▶ [INSTRUCTIONS FOR THE TASK]: The line containing "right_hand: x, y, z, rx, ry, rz" marks the end: output every line of the data up to it, and that line too, exactly as written.

------------------------------------------------------------

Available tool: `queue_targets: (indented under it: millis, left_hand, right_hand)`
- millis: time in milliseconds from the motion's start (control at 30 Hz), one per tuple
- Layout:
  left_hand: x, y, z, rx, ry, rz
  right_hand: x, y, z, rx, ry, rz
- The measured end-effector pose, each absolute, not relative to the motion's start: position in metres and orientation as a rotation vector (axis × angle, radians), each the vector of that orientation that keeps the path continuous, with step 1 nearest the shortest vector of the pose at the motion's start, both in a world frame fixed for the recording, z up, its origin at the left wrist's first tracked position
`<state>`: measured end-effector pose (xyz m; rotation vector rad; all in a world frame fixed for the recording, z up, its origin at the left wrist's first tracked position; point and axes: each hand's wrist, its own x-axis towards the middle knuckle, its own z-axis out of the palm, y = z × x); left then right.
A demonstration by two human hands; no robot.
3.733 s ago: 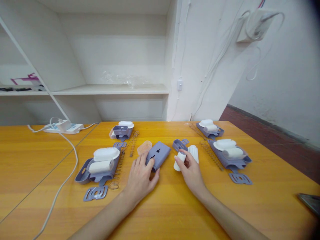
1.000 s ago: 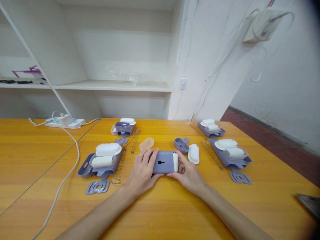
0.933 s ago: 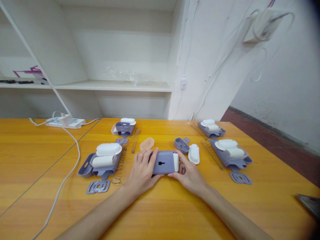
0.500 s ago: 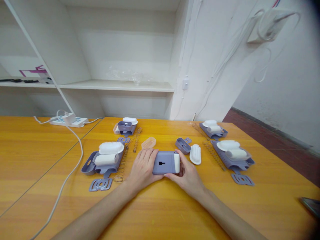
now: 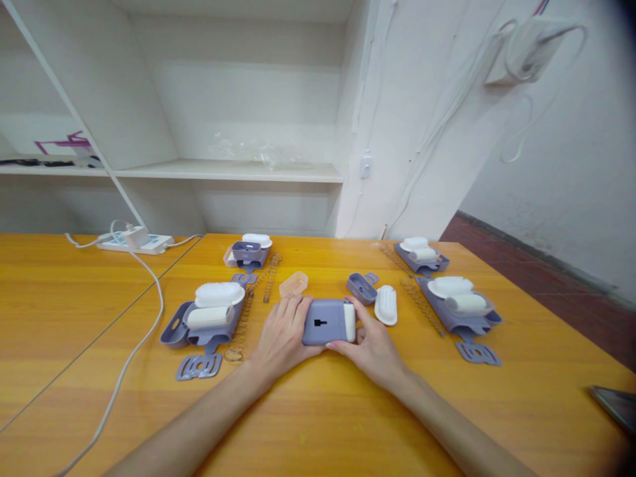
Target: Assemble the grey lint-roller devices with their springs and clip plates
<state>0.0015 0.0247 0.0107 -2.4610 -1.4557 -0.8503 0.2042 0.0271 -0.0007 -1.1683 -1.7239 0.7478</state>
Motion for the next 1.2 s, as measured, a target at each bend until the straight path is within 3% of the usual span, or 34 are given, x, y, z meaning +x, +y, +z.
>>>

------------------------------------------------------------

▶ [FINISHED EXERCISE]:
Available tool: `queue_targets: (indented under it: millis, left_hand, right_hand)`
- millis: time in milliseconds from the motion's start (control at 30 Hz), one per tuple
- Layout:
  left_hand: x, y, z, rx, ry, rz
  right_hand: x, y, z, rx, ry, rz

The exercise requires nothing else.